Cats often hunt at night, and consequently they need superior night-time vision to primarily diurnal creatures. The way their eyes have adapted is by the introduction of an extra layer behind the retina, called the tapetum lucidum, which reflects light back through the retina to enhance perception in low-level light. This allows cats to see even when the level of light is seven times lower than a human needs to be able to see.
Many other animals that operate at night also have this layer and it is this that makes nocturnal animals’ eyes seem to glow when you look at them at night. This concept has also been used to make ‘cat’s eyes’ road markings. However, although this layer gives nocturnal creatures benefits at night, it can cause issues when there are high levels of light present as too much light travels through the eye. Many cats display a slit-like pupil to control amounts of light entering the eye.

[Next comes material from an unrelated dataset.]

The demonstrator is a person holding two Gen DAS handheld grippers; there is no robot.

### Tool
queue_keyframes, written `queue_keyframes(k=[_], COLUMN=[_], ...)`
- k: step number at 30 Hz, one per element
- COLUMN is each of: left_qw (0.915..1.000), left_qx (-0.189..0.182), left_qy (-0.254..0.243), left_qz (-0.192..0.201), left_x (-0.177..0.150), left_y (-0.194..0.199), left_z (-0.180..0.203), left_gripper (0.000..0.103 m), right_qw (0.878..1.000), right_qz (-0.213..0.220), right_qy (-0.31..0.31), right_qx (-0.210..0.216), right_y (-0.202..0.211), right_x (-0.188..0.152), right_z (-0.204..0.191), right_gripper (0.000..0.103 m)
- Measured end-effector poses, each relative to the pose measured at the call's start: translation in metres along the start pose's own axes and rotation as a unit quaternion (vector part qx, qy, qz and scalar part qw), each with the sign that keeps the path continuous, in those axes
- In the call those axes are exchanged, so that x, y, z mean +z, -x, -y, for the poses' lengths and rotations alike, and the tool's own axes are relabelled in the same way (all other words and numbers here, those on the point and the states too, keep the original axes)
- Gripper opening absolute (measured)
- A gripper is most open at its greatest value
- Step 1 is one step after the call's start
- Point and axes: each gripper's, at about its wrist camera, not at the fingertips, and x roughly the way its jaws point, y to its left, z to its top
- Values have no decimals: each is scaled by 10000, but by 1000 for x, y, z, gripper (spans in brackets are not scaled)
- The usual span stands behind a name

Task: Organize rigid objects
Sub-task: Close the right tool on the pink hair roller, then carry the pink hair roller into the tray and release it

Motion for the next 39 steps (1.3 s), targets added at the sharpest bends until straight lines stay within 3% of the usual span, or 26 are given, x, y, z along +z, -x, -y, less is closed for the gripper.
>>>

The slit-like shape of the iris is different to what we observe in humans, and this is due to the need for control over the level of light entering the eye at different times.
The lens is a transparent disc in the eye and its primary role is to refract light that enters into the eye so that it is received by the retina.
The cornea is a transparent layer covering the pupil, iris and aqueous humour. It helps refract light towards the retina so light is received in the correct area.
This is the light-sensitive layer of cells located at the back of the eye. In humans, there is a central point which allows an individual clear sight, in cats this is a ‘central band’.
5) Tapetum lucidum
This is the thin reflective layer located just behind the retina that bounces light back through the retina for improved perception at night.